Hi Dmitry,
I think you are right: if HeapMemMP free was invalidating cache then this IPC problem might be solved. There are a couple of concerns though. First, I am not sure that HeapMemMP always aligns blocks on cache line boundary. Alloc function has align parameter. So if you allocate memory from heap directly (not through MessageQ) you might get unaligned block which can be "damaged" by invalidate when a neighbor is freed. Even if HeapMemMP aligns to 128 bytes now there is no guarantee it will in the future or on another ti architecture. The other thing is that it is possible that a core will do some type of cache prefetch. I did not look into if ti does this but again no guarantee it won't start doing this in the future and without bugs. In any case patching and testing IPC yourself is not fun, it would be nice if TI decided to implement and support this solution.

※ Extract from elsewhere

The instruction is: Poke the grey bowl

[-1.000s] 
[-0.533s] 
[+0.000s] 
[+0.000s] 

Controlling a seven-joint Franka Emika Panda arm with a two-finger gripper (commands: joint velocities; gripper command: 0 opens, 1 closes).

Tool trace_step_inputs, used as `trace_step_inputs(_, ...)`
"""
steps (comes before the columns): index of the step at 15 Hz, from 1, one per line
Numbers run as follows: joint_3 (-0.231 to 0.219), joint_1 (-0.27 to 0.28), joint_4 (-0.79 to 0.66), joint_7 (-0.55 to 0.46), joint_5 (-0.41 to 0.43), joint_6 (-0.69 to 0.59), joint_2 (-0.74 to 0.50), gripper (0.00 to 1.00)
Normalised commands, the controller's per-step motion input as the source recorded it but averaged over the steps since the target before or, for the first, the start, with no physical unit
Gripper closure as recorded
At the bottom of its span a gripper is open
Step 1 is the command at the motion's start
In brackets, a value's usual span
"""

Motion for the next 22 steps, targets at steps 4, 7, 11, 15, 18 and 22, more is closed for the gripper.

So while your approach seems to be correct and more elegant for the time being I am going to stick with invalidating on receive which does not rely on cache state. That is:
1. Before calling put write back message header + message body on the sender side (just in case).
2. After receiving pointer from MessageQ get invalidate 128 bytes after it.
3. Read size field from header.
4. Invalidate whole message.
This seems to solve my crashes and I have run my program for quite a while millions of message sends/receives.
I agree that IPC has its problems. If I were to rewrite my code I would probably switch to Open Event Machine or OpenMP (they are not so low level). Though not sure how buggy those things are.
Alexey